Abstract

Although delamanid has been approved for the treatment of multidrug-resistant TB (MDR-TB) in numerous regions, in areas where it is not yet registered it can be accessed as part of salvage therapy (in particular for those patients with limited treatment options) via the Otsuka compassionate use programme. Here we present the analysis of interim treatment outcomes by 24 weeks of more than 200 MDR-TB patients globally who received delamanid under this programme.

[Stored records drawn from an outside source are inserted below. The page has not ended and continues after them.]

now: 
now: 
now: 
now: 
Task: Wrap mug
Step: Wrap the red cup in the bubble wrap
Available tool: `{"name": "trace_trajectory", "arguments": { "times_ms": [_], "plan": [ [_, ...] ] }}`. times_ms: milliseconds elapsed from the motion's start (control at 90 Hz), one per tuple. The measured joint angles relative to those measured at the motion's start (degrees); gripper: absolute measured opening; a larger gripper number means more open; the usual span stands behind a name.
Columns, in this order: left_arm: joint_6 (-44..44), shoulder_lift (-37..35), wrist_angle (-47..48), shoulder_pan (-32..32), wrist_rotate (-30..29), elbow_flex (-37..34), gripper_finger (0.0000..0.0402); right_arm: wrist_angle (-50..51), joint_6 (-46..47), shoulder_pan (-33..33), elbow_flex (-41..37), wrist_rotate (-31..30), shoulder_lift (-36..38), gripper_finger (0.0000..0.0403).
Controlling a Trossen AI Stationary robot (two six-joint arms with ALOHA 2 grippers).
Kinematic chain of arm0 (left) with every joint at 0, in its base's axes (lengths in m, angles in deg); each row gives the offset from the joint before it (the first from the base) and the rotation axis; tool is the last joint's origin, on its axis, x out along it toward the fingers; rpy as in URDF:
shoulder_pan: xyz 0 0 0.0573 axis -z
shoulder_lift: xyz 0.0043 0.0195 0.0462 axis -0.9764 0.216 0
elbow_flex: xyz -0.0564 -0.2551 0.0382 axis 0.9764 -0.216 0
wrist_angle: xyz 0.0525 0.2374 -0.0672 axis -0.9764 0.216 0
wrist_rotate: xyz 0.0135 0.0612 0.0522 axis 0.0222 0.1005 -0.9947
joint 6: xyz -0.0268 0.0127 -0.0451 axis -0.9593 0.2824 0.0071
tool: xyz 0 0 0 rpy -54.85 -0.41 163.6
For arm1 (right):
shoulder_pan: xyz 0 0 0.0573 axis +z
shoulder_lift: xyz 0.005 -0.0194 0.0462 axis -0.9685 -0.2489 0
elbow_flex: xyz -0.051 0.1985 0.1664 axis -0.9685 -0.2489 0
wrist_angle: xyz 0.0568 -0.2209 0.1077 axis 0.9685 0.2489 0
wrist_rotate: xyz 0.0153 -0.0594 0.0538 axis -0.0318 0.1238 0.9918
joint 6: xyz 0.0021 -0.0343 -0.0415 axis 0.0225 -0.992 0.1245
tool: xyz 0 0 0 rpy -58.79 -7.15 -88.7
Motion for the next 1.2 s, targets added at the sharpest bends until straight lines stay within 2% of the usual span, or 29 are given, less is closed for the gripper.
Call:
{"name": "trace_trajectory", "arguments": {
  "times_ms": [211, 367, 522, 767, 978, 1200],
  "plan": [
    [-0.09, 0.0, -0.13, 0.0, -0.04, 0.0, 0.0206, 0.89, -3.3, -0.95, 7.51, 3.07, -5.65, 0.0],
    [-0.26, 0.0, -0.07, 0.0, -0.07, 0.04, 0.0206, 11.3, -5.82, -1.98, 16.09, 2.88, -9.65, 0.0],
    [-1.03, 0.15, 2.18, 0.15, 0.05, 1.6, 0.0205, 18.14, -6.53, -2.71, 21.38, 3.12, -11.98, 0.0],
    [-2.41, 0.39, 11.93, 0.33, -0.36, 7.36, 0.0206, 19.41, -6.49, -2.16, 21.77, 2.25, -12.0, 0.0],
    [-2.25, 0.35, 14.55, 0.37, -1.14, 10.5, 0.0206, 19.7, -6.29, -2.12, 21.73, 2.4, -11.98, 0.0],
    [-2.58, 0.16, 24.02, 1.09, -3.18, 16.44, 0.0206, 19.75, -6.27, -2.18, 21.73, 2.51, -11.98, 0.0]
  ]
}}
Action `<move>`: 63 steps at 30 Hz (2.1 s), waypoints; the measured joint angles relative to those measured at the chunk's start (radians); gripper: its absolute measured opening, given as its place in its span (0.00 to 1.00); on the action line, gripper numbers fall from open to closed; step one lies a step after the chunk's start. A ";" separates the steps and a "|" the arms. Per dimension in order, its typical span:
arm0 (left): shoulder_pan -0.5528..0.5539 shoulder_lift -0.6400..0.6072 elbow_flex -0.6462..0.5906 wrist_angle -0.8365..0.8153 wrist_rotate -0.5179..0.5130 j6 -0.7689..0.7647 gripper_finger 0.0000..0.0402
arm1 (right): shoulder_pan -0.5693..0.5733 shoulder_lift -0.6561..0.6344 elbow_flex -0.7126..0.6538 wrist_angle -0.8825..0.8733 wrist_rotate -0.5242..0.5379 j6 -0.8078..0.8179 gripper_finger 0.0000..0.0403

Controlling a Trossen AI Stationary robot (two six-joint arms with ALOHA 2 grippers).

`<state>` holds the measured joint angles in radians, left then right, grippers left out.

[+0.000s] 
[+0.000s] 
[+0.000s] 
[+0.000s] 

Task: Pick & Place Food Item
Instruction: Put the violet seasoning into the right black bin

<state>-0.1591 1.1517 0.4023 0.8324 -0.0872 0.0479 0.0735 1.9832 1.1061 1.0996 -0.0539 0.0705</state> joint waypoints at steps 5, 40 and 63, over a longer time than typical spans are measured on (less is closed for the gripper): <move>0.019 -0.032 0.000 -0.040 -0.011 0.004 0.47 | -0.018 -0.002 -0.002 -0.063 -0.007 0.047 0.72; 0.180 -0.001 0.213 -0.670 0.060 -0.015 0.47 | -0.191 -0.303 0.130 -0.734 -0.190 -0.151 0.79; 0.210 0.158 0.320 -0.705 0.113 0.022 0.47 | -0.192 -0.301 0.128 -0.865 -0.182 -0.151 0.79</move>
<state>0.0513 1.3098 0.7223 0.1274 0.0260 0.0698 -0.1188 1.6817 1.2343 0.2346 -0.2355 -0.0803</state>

We evaluated treatment efficacy with respect to culture negativity at 24 weeks, as well as the safety profile of delamanid, in an MDR-TB patient cohort treated under compassionate use between 2014 and 2019. Among patients who received delamanid as part of a multidrug regimen, 123 (61%) out of 202 had extensively drug-resistant TB (XDR-TB), 66 (33%) out of 202 had HIV co-infection and 34 (17%) out of 202 were children aged between 6 and 17 years. Of those patients who were culture positive at delamanid treatment initiation and who completed 24 weeks of delamanid treatment in combination with other anti-tuberculosis (TB) drugs, culture negativity was achieved in 116 (79%) out of 147 cases. The corresponding rates of culture negativity for patients with XDR-TB and HIV co-infection, as well as the paediatric subgroup were 69 (77%) out of 90, 44 (92%) out of 48 and 20 (80%) out of 25, respectively. QT interval prolongation was the most frequently observed serious adverse event and was reported in 8% of patients receiving delamanid. Overall, treatment safety outcomes did not reveal any new or unidentified risks. The use of delamanid combined with other active drugs has the potential to achieve high rates of culture negativity in difficult-to-treat drug-resistant TB cases, with a favourable safety profile.